First the solver structure is created by calling ParSHUM_solver_create in line 7. This will only allocate the basic data for the solver. Then on line 10, the arguments are processed and the solver’s parameters are set to the values provided. The matrix is then read from the file followed by the initialisation of the two vectors B and X. Once everything is in place, the function ParSHUM_solver_init is called which will allocate all the internal data that is needed for the factorization. The factorization is performed by the function ParSHUM_solver_factorize on line 25, followed by the solve operation on line 28 and 3the computation of the norms on line 31. The ParSHUM_solver_finalize needs to be called before the data is freed. This function finalises the PLASMA library, creating the trace file if demanded and prints the output of the solver. Finally, all the data that has been used is freed (lines 37-39).

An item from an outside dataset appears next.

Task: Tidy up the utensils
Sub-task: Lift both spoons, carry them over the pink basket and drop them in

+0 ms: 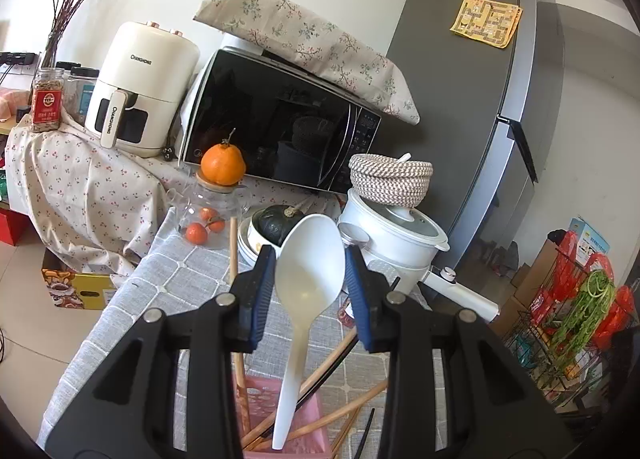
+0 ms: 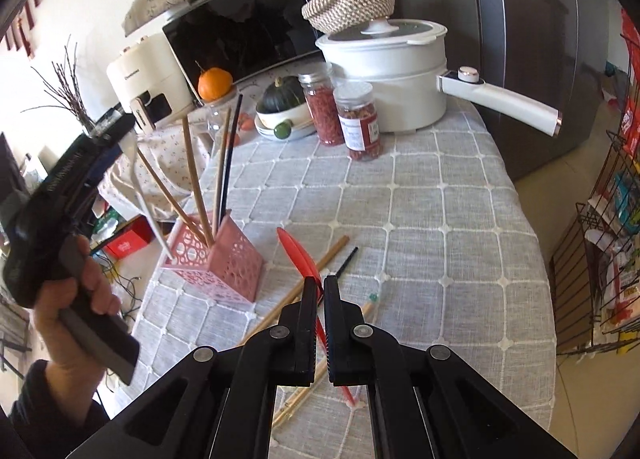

Alternatively, is possible for the user to control the input matrix and parameters for the solver directly in the code and we now explain how it can be done. In order to change the input matrix and parameters, we use the ParSHUM_solver structure. The only fields that should be modified by the user are the input matrix A and the exe_parms field. The ParSHUM_solver is presented next:

typedef struct _ParSHUM_solver {
  ParSHUM_matrix   A;  /* The input matrix */

  /* The factors */
  ParSHUM_L_matrix L;   
  ParSHUM_matrix   D;
  ParSHUM_U_matrix U;

  /* The Schur complement */
  ParSHUM_schur_matrix S;

  ParSHUM_exe_parms exe_parms;
  ParSHUM_verbose verbose;
  .....
} * ParSHUM_solver; 

In the first example the input matrix was loaded by calling the function ParSHUM_solver_read_matrix. The other option is to set it as the input matrix in the ParSHUM_solver structure. We present the ParSHUM_matrix structure and a code example on how to assign a CSC matrix as the input matrix:

typedef  enum _ParSHUM_matrix_type
{
  ParSHUM_CSC_matrix,
  ParSHUM_CSR_matrix,
  ParSHUM_Diag_matrix,
  ParSHUM_Rutherford_matrix
} ParSHUM_matrix_type;

typedef struct _ParSHUM_matrix {
  ParSHUM_matrix_type type;
  int n;

  long allocated;
  long nz;

  int *row;
  long *col_ptr;
  double *val;

  int *col;
  long *row_ptr;

  /* This is used by the SPRAL matrix driver since it is a Fortran code (see http://www.test-numerical.rl.ac.uk/spral/doc/sphinx/C/rutherford_boeing.html) */
  void *handle;
} * ParSHUM_matrix;

   .....
   /* An example for assigning a CSC matrix as an input matrix. 
   The following code should replace the line 12 in the previous example. */

   ParSHUM_matrix matrix = calloc(1, sizeof(struct _ParSHUM_matrix);
   matrix->type = ParSHUM_CSC_matrix;
   matrix->n = n;
   matrix->allocated = nz;
   matrix->nz = nz;
   /* If the input matrix is a CSR matrix, the field type should be assigned with ParSHUM_CSR_matrix and instead of assigning arrays to the row and col_ptr fields, the col and row_ptr fields should be assigned. */
   matrix->row = row;
   matrix->col_ptr = col_ptr;
   solver->A = matrix;
   .....

In the first example, the solver is parametrized by calling the function ParSHUM_solver_parse_args. The other option is to modify directly the exe_parms field of the solver structure. The exe_parms field is of type ParSHUM_exe_parms and an example of how to use this structure to change the threshold value and Markowitz threshold. All the other parameters could be changed in the same way.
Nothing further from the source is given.